Records from a dataset:
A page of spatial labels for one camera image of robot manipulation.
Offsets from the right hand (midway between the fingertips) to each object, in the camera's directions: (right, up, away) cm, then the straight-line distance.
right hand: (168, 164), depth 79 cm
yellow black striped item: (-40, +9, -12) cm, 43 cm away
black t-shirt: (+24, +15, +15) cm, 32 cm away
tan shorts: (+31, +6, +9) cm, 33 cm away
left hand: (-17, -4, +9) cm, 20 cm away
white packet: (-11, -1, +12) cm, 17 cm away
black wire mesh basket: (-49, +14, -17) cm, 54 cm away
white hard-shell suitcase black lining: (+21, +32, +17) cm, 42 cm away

==

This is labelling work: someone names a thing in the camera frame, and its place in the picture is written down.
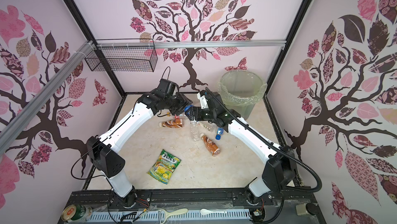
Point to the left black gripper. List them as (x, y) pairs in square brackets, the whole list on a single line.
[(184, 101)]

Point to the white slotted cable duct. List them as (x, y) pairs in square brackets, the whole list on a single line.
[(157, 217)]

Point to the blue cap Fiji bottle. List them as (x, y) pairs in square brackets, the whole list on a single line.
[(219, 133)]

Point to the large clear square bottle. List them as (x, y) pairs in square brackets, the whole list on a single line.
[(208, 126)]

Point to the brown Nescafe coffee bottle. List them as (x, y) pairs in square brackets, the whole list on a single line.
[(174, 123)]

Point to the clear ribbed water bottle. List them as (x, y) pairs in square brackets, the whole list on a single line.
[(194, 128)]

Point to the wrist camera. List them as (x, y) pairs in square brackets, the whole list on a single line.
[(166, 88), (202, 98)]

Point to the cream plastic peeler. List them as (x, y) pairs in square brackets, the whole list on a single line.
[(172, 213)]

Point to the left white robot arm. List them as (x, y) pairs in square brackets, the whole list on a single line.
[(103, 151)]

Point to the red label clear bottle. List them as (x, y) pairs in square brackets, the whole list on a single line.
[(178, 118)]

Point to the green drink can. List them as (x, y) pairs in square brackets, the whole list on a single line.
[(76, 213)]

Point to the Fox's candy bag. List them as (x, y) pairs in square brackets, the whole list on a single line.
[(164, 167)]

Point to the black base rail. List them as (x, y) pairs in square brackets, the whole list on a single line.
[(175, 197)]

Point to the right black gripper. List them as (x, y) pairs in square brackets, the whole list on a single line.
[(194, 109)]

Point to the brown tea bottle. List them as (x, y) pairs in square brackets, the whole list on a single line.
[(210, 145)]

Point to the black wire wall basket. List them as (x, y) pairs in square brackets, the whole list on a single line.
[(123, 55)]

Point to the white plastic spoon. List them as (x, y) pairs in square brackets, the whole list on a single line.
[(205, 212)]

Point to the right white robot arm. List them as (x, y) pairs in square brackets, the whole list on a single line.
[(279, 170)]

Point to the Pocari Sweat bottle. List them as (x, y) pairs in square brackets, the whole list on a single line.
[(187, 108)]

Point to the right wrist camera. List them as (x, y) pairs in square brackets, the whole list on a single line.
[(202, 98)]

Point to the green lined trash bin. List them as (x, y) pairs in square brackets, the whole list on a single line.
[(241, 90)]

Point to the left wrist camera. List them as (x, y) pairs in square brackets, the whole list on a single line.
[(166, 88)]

WORK INSTRUCTION:
All that is wanted is the stretch of lines above from the one containing "black wire mesh" through the one containing "white hard-shell suitcase", duplicated exactly.

SOLUTION TO THE PROBLEM:
black wire mesh basket: (-49, +14, -17) cm, 54 cm away
white hard-shell suitcase black lining: (+21, +32, +17) cm, 42 cm away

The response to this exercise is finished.